Note that the ground truth detections are stored in the ground_truth field of the samples.

Before we go further, let’s launch the FiftyOne App and use the GUI to explore the dataset visually:

[ ]:

session = fo.launch_app(dataset)

Add predictions to dataset#

Now let’s generate some predictions to analyze.

Because we loaded the model from the FiftyOne Model Zoo, it is a FiftyOne model object, which means we can apply it directly to our dataset (or any subset thereof) for inference using the sample collection’s apply_model() method.

The code below performs inference with the Faster R-CNN model on a randomly chosen subset of 100 samples from the dataset and stores the resulting predictions in a faster_rcnn field of the samples.

[9]:

# Choose a random subset of 100 samples to add predictions to
predictions_view = dataset.take(100, seed=51)

[10]:

predictions_view.apply_model(model, label_field="faster_rcnn")

 100% |█████████████████| 100/100 [1.4m elapsed, 0s remaining, 1.3 samples/s]

Let’s load predictions_view in the App to visualize the predictions that we added:

[11]:

session.view = predictions_view

Analyzing detections#

Let’s analyze the raw predictions we’ve added to our dataset in more detail.

Visualizing bounding boxes#

Let’s start by loading the full dataset in the App:

[ ]:

# Resets the session; the entire dataset will now be shown
session.view = None

Only the 100 samples in predictions_view have predictions in their faster_rcnn field, so some of the samples we see above do not have predicted boxes.

If we want to recover our predictions view, we can do this programmatically via session.view = predictions_view, or we can use the view bar in the App to accomplish the same thing:

[ ]:

# Use the view bar to create an `Exists(faster_rcnn, True)` stage
# Now your view contains only the 100 samples with predictions in `faster_rcnn` field
session.show()

Each field of the samples are shown as togglable checkboxes on the left sidebar which can be used to control whether ground truth detections or predictions are rendered on the images.

You can also click on an image to view the sample in more detail:

Selecting samples of interest#

You can select images in the App by clicking on the checkbox when hovering over an image. Then, you can create a view that contains only those samples by clicking the orange checkmark with the number of selected samples in the top left corner of the sample grid and clicking Only show selected samples.

Let’s reset our session to show our predictions_view:

[12]:

session.view = predictions_view

Confidence thresholding in the App#

From the App instance above, it looks like our detector is generating some spurious low-quality detections.
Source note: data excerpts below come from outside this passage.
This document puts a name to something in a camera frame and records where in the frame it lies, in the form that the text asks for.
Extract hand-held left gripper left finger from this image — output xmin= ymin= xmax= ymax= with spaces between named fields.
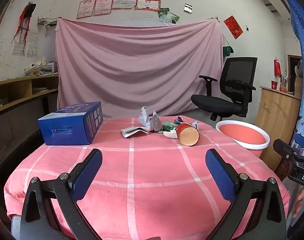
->
xmin=21 ymin=148 xmax=103 ymax=240

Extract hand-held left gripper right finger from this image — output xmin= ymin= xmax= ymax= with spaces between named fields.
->
xmin=205 ymin=148 xmax=288 ymax=240

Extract pink bin with white rim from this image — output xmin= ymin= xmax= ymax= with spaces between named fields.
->
xmin=215 ymin=120 xmax=271 ymax=158

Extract red paper cup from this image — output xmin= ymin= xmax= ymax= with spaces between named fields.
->
xmin=176 ymin=122 xmax=200 ymax=146

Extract paper leaflet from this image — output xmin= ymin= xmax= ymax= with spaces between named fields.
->
xmin=120 ymin=127 xmax=148 ymax=138

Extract green packet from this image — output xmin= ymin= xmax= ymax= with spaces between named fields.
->
xmin=163 ymin=120 xmax=179 ymax=132

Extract white paper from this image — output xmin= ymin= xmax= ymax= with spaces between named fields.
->
xmin=137 ymin=106 xmax=164 ymax=133

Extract person's right hand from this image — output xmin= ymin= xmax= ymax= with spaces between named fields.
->
xmin=293 ymin=188 xmax=304 ymax=219

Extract wooden cabinet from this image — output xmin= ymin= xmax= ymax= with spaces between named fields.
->
xmin=255 ymin=86 xmax=302 ymax=173

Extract blue cardboard box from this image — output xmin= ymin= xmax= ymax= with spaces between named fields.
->
xmin=38 ymin=101 xmax=103 ymax=146

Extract pink checked tablecloth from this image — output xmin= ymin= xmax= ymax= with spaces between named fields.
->
xmin=4 ymin=115 xmax=290 ymax=240

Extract black office chair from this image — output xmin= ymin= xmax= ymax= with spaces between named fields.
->
xmin=191 ymin=57 xmax=258 ymax=121

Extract blue dotted curtain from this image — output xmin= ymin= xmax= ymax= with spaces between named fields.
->
xmin=280 ymin=0 xmax=304 ymax=155

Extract wooden shelf desk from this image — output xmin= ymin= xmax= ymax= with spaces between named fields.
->
xmin=0 ymin=74 xmax=60 ymax=117

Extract stack of books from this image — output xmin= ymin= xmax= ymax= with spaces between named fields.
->
xmin=25 ymin=57 xmax=58 ymax=77

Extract pink hanging sheet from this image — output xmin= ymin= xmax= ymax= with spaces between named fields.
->
xmin=55 ymin=17 xmax=225 ymax=123

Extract red tassel decoration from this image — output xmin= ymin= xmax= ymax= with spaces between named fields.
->
xmin=12 ymin=1 xmax=36 ymax=43

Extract brown wooden door frame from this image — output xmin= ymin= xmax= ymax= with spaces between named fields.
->
xmin=287 ymin=54 xmax=303 ymax=93

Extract red paper wall decoration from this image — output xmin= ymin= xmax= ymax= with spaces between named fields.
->
xmin=223 ymin=15 xmax=244 ymax=40

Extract wall calendar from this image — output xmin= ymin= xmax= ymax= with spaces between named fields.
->
xmin=12 ymin=32 xmax=39 ymax=57

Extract wire wall rack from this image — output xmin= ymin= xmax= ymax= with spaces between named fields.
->
xmin=37 ymin=17 xmax=58 ymax=27

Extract green wall photos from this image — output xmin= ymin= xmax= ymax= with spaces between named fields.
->
xmin=158 ymin=7 xmax=180 ymax=25
Let’s use the App to interactively filter the predictions by confidence to identify a reasonable confidence threshold for our model:

[ ]:

# Click the down caret on the `faster_rcnn` field of Fields Sidebar
# and apply a confidence threshold
session.show()

It looks like a confidence threshold of 0.75 is a good choice for our model, but we’ll confirm that quantitatively later.

Confidence thresholding in Python#

FiftyOne also provides the ability to write expressions that match, filter, and sort detections based on their attributes. See using DatasetViews for full details.
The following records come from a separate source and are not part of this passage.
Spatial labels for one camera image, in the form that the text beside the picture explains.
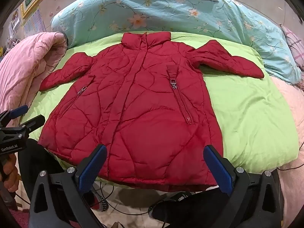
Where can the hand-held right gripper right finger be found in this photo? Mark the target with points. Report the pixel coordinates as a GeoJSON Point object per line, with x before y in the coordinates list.
{"type": "Point", "coordinates": [218, 168]}

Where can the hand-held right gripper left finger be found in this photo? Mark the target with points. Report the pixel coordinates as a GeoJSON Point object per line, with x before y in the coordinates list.
{"type": "Point", "coordinates": [91, 168]}

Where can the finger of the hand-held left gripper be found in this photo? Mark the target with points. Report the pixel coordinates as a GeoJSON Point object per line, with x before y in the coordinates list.
{"type": "Point", "coordinates": [20, 111]}
{"type": "Point", "coordinates": [33, 121]}

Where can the red puffer jacket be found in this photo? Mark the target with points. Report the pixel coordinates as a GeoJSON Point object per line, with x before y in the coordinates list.
{"type": "Point", "coordinates": [142, 99]}

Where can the person's left hand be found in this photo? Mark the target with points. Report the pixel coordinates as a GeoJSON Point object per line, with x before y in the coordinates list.
{"type": "Point", "coordinates": [10, 171]}

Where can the red and black shoe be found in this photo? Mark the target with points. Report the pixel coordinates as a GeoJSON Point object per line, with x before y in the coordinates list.
{"type": "Point", "coordinates": [98, 200]}

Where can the pink quilt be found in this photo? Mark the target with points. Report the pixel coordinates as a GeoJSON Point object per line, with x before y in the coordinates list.
{"type": "Point", "coordinates": [23, 64]}

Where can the light green bed sheet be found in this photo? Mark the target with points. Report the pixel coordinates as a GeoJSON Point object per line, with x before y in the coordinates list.
{"type": "Point", "coordinates": [249, 114]}

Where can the pale pink blanket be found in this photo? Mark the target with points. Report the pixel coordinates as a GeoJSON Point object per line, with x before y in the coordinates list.
{"type": "Point", "coordinates": [292, 182]}

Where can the gold framed picture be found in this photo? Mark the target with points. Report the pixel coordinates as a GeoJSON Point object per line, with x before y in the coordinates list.
{"type": "Point", "coordinates": [28, 7]}

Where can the pink plaid pillow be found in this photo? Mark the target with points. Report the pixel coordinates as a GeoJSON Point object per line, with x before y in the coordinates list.
{"type": "Point", "coordinates": [294, 42]}

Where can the teal floral quilt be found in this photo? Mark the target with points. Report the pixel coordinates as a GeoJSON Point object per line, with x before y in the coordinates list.
{"type": "Point", "coordinates": [166, 14]}

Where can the wall calendar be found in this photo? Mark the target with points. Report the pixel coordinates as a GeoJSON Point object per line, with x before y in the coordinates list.
{"type": "Point", "coordinates": [34, 21]}
For example, we can programmatically generate a view that contains only detections whose confidence is at least 0.75 as follows:

[13]:

from fiftyone import ViewField as F

# Only contains detections with confidence >= 0.75
high_conf_view = predictions_view.filter_labels("faster_rcnn", F("confidence") > 0.75, only_matches=False)
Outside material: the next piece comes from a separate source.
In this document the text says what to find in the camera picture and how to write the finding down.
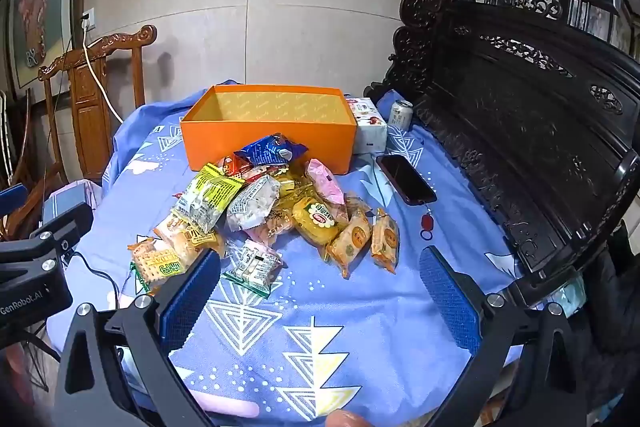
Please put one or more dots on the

Note the only_matches=False argument. When filtering labels, any samples that no longer contain labels would normally be removed from the view. However, this is not desired when performing evaluations since it can skew your results between views. We set only_matches=False so that all samples will be retained, even if some no longer contain labels.

[14]:

# Print some information about the view
print(high_conf_view)

Dataset:     evaluate-detections-tutorial
Media type:  image
Num samples: 100
Sample fields:
    id:           fiftyone.core.fields.ObjectIdField
    filepath:     fiftyone.core.fields.StringField
    tags:         fiftyone.core.fields.ListField(fiftyone.core.fields.StringField)
    metadata:     fiftyone.core.fields.EmbeddedDocumentField(fiftyone.core.metadata.ImageMetadata)
    ground_truth: fiftyone.core.fields.EmbeddedDocumentField(fiftyone.core.labels.Detections)
    faster_rcnn:  fiftyone.core.fields.EmbeddedDocumentField(fiftyone.core.labels.Detections)
View stages:
    1. Take(size=100, seed=51)
    2. FilterLabels(field='faster_rcnn', filter={'$gt': ['$$this.confidence', 0.75]}, only_matches=False, trajectories=False)

[15]:

# Print a prediction from the view to verify that its confidence is > 0.75
sample = high_conf_view.first()
print(sample.faster_rcnn.detections[0])

<Detection: {
    'id': '66047b0f05c1282f3e986920',
    'attributes': {},
    'tags': [],
    'label': 'airplane',
    'bounding_box': [
        0.5629980087280273,
        0.7977214296832356,
        0.03478360176086426,
        0.1007584484383529,
    ],
    'mask': None,
    'confidence': 0.9952868223190308,
    'index': None,
}>

Now let’s load our view in the App to view the predictions that we programmatically selected:

[16]:

# Load high confidence view in the App
session.view = high_conf_view

Viewing object patches#

There are multiple situations where it can be useful to visualize each object separately. For example, if a sample contains dozens of objects overlapping one another or if you want to look specifically for instances of a class of objects.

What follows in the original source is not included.